House of Tales diceritakan dari sudut pandang orang pertama. Siapa lagi kalau bukan Albert. Dengan gaya penceritaan yang maju mundur, barangkali pembaca akan merasa kebingungan ketika berusaha menjejak buku ini. Gaarder tidak mengenalkan siapa Christian, siapa June, dan siapa Sarah. Tapi ketiga nama itu muncul sejak awal (selain nama Eirin dan Mariane, tentunya).

Tapi mungkin itulah maksud Gaarder. Ia sengaja mengajak pembaca untuk ikut "berjalan-jalan" melalui kenangan dan cara pikir tokoh utama, Albert. Alur yang maju mundur itulah kuncinya.
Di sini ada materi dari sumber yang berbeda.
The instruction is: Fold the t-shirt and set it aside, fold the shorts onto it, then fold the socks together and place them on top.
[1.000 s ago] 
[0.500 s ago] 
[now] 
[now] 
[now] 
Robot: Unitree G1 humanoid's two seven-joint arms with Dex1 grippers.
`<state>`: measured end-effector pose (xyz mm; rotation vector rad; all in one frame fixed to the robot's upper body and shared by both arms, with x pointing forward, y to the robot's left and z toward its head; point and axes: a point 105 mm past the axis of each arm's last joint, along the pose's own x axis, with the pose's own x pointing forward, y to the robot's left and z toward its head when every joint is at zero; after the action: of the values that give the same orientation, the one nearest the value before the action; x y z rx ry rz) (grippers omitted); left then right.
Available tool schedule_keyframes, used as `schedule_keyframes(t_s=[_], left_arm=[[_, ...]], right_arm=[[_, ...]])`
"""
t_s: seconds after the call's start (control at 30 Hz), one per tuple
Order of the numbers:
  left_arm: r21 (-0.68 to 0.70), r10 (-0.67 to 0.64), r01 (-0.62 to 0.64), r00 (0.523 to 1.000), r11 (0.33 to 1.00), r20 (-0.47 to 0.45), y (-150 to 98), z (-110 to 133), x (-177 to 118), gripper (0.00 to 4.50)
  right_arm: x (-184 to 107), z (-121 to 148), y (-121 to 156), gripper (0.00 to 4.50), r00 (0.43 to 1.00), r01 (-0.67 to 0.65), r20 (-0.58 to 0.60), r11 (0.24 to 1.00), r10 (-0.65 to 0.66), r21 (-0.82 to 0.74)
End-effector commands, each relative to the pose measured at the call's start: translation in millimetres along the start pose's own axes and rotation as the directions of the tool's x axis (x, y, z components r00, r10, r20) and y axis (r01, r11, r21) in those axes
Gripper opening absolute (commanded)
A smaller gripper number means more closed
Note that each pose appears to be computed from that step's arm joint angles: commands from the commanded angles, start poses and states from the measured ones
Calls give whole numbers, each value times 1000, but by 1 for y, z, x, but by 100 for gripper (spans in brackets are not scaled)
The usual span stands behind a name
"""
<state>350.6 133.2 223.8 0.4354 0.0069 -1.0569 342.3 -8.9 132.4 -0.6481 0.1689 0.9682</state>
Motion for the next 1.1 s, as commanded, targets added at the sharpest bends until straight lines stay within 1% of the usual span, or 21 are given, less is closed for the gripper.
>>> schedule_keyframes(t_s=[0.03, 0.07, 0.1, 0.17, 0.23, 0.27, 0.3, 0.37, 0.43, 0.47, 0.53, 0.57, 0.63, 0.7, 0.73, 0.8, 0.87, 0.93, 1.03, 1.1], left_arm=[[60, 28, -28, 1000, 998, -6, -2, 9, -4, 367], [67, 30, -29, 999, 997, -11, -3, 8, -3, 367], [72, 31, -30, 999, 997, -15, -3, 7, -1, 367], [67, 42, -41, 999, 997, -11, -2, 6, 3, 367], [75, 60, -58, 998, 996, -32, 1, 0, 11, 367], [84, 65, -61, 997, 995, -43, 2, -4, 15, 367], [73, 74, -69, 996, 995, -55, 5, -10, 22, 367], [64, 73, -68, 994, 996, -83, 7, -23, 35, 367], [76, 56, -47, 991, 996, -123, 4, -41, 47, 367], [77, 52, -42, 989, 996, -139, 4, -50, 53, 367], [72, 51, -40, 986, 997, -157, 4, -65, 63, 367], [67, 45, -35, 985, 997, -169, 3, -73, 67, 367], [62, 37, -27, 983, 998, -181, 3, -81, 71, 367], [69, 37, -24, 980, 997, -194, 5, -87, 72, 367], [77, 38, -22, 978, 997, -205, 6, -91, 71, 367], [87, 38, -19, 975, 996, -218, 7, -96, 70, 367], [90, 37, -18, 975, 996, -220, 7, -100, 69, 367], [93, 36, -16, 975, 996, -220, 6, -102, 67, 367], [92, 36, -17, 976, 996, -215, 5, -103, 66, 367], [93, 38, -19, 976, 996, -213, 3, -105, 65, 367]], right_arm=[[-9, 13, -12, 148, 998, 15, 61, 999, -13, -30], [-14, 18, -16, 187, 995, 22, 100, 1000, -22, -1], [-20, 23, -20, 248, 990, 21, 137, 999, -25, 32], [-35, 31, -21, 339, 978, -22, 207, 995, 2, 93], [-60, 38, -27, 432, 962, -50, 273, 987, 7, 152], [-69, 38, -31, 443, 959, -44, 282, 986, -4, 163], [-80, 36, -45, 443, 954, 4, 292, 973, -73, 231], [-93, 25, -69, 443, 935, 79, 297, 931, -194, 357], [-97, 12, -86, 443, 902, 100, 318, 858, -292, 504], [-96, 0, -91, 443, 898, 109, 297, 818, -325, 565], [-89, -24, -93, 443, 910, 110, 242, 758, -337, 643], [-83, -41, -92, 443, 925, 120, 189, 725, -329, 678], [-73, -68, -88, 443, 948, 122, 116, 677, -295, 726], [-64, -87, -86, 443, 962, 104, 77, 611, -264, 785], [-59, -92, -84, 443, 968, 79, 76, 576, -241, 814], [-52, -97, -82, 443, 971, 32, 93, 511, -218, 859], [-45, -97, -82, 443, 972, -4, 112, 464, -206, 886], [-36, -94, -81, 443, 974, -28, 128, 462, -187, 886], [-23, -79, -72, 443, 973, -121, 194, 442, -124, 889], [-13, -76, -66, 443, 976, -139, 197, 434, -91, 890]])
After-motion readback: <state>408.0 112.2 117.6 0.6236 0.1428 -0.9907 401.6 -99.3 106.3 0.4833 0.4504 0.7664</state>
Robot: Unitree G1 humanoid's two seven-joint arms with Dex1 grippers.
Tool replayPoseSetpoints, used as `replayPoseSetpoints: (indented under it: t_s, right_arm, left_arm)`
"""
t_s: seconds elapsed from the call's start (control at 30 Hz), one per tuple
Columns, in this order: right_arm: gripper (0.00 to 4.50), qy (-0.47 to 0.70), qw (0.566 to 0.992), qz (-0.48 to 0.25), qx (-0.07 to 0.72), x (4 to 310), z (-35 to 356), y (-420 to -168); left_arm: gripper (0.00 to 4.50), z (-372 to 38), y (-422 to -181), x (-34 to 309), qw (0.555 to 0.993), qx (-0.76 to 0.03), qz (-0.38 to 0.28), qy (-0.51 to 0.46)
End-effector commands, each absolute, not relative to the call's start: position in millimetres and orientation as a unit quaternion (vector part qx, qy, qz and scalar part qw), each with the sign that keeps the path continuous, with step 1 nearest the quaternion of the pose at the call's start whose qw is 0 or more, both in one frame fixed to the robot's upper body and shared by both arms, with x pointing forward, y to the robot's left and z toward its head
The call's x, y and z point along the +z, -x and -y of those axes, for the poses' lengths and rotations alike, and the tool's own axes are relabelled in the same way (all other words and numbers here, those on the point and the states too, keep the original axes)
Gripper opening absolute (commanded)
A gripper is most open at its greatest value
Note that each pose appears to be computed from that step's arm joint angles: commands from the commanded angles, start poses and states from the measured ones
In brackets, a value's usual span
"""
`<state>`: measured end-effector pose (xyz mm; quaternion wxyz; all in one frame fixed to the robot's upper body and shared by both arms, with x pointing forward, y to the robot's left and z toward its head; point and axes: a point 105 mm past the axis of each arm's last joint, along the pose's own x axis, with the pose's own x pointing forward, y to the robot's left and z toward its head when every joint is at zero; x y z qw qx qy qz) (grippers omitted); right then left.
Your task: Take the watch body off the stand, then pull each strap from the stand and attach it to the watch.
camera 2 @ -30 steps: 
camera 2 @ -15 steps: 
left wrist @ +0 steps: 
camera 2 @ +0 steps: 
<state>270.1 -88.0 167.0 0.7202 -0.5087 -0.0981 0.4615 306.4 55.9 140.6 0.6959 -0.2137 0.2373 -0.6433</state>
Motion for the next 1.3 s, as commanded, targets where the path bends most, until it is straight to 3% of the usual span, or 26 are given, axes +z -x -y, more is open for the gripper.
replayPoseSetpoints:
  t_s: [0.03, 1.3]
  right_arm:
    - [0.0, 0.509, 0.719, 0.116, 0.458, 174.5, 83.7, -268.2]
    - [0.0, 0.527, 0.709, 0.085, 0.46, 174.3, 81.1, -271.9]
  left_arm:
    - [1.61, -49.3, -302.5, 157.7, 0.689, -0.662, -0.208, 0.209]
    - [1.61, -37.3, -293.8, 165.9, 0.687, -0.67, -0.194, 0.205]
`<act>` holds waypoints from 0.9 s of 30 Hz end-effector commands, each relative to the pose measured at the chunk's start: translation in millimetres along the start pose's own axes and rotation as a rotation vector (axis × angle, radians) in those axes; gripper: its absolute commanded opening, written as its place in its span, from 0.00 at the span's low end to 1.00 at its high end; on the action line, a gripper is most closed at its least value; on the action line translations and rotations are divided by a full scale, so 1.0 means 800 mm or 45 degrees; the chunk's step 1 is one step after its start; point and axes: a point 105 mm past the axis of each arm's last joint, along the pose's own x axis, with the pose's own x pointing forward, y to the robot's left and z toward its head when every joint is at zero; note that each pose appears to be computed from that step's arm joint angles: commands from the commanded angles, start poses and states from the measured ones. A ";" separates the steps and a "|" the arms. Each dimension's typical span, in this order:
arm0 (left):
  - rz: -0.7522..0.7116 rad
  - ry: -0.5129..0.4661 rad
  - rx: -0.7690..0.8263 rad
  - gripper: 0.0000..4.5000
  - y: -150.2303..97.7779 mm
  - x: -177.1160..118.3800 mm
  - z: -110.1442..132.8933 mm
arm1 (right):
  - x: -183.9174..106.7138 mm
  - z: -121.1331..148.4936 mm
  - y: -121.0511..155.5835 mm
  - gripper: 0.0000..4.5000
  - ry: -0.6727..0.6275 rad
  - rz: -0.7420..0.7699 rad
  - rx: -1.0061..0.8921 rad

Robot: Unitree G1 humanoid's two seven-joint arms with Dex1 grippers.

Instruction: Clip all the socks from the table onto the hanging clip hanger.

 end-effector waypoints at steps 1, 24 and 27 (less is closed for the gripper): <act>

Albert berkisah tentang pertemuannya dengan Eirin. Tentang bagaimana mereka berdua menemukan Rumah Dongeng dan mengapa dijuluki seperti itu. Semakin masuk ke dalam cerita, Albert mulai membahas tentang konflik yang pernah terjadi antara dirinya dengan Eirin. Hingga berangsur-angsur tentang rahasia yang tidak pernah diketahui Eirin sebelumnya.

Pesan yang dikirimkan oleh Mariane hanyalah sebuah awalan dari terbukanya tabir rahasia yang selama ini disimpan Albert. Dari situ, Albert mulai mempertanyakan keputusan-keputusan yang diambilnya. Termasuk, pertemuannya dengan Eirin. Memiliki Christian hingga Sarah. Tapi dari situ, pembaca diajak untuk berada pada posisi Albert: mempertanyakan kehidupan dan eksistensinya selama ini.

Dalam House of Tales, meski dibuka dengan kisah cinta dan hubungan asmara nan romantis, ternyata Gaarder menyimpan pesan tersirat. Diangkat secara perlahan melalui percakapan monolog Albert dengan batinnya sendiri yang sebenarnya cukup menggugah hati pembaca. Bagaimana jika pembaca mendapatkan pesan yang sama seperti yang diterima oleh Albert?

Tetapi di sisi lain, Gaarder menampilkan cerita mengenai "harapan." Bahwa pertolongan pasti ada, harapan akan memberikan jalan dan solusi asalkan kita mau membuka diri terlebih dahulu.

Ahya uniknya lagi, Gaarder menggunakan analogi kisah Goldilocks dan Tiga Beruang terhadap apa yang dialami oleh Albert dan Eirin. Analogi tersebut memperkenalkan pembaca dengan alam semesta ciptaan Gaarder, yang tampaknya menjadi salah satu tulisan khasnya: filsafat.

"Kita memiliki otak yang sesuai dengan alam semesta yang kita tinggali ini; yang lengkapnya seperti alam semesta itu sendiri, dan malah bisa disebut sebagai adik kecil dari alam semesta."

House of Tales memang bisa dihabiskan dalam sekali duduk. Tipis, tidak sampai 200 halaman dan ditambah ukuran huruf yang cukup besar membuat proses membaca menjadi cepat. Tetapi bagiku, pemikiran Albert terhadap kehidupan belum membuatku ikut merenung bersamanya. Boleh dicoba sebagai awalan mengenal karya-karya Gaarder.